» AIM OF THE EXERCISE:
Copy out all of the material. Every line must match the original.

START DATA SEGMENT

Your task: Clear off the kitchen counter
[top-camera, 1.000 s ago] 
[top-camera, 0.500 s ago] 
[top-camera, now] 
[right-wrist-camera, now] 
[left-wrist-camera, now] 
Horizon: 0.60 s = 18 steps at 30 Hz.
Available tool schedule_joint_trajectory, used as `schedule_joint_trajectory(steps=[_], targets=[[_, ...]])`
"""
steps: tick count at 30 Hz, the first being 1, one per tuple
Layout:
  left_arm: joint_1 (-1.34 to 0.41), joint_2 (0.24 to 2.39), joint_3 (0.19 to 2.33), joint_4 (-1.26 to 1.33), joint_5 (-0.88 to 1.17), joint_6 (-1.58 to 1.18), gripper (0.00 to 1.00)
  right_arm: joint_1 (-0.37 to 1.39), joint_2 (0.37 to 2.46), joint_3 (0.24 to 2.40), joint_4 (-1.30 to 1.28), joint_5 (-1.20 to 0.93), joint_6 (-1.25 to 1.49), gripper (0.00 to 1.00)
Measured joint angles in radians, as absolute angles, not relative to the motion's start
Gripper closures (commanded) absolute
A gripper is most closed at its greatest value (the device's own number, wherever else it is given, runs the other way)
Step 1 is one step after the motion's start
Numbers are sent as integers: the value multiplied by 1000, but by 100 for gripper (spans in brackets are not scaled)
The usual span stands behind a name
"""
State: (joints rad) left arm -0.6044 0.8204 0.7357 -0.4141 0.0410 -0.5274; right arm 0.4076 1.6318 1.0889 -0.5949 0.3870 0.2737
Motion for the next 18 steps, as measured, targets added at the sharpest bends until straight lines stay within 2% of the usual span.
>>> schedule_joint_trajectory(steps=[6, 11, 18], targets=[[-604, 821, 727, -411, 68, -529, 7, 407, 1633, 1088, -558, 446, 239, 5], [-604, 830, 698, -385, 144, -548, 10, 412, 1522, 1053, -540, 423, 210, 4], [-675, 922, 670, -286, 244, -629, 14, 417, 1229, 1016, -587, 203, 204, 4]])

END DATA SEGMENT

» RESPONSE TO THE EXERCISE:
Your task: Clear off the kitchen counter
[top-camera, 1.000 s ago] 
[top-camera, 0.500 s ago] 
[top-camera, now] 
[right-wrist-camera, now] 
[left-wrist-camera, now] 
Horizon: 0.60 s = 18 steps at 30 Hz.
Available tool schedule_joint_trajectory, used as `schedule_joint_trajectory(steps=[_], targets=[[_, ...]])`
"""
steps: tick count at 30 Hz, the first being 1, one per tuple
Layout:
  left_arm: joint_1 (-1.34 to 0.41), joint_2 (0.24 to 2.39), joint_3 (0.19 to 2.33), joint_4 (-1.26 to 1.33), joint_5 (-0.88 to 1.17), joint_6 (-1.58 to 1.18), gripper (0.00 to 1.00)
  right_arm: joint_1 (-0.37 to 1.39), joint_2 (0.37 to 2.46), joint_3 (0.24 to 2.40), joint_4 (-1.30 to 1.28), joint_5 (-1.20 to 0.93), joint_6 (-1.25 to 1.49), gripper (0.00 to 1.00)
Measured joint angles in radians, as absolute angles, not relative to the motion's start
Gripper closures (commanded) absolute
A gripper is most closed at its greatest value (the device's own number, wherever else it is given, runs the other way)
Step 1 is one step after the motion's start
Numbers are sent as integers: the value multiplied by 1000, but by 100 for gripper (spans in brackets are not scaled)
The usual span stands behind a name
"""
State: (joints rad) left arm -0.6044 0.8204 0.7357 -0.4141 0.0410 -0.5274; right arm 0.4076 1.6318 1.0889 -0.5949 0.3870 0.2737
Motion for the next 18 steps, as measured, targets added at the sharpest bends until straight lines stay within 2% of the usual span.
>>> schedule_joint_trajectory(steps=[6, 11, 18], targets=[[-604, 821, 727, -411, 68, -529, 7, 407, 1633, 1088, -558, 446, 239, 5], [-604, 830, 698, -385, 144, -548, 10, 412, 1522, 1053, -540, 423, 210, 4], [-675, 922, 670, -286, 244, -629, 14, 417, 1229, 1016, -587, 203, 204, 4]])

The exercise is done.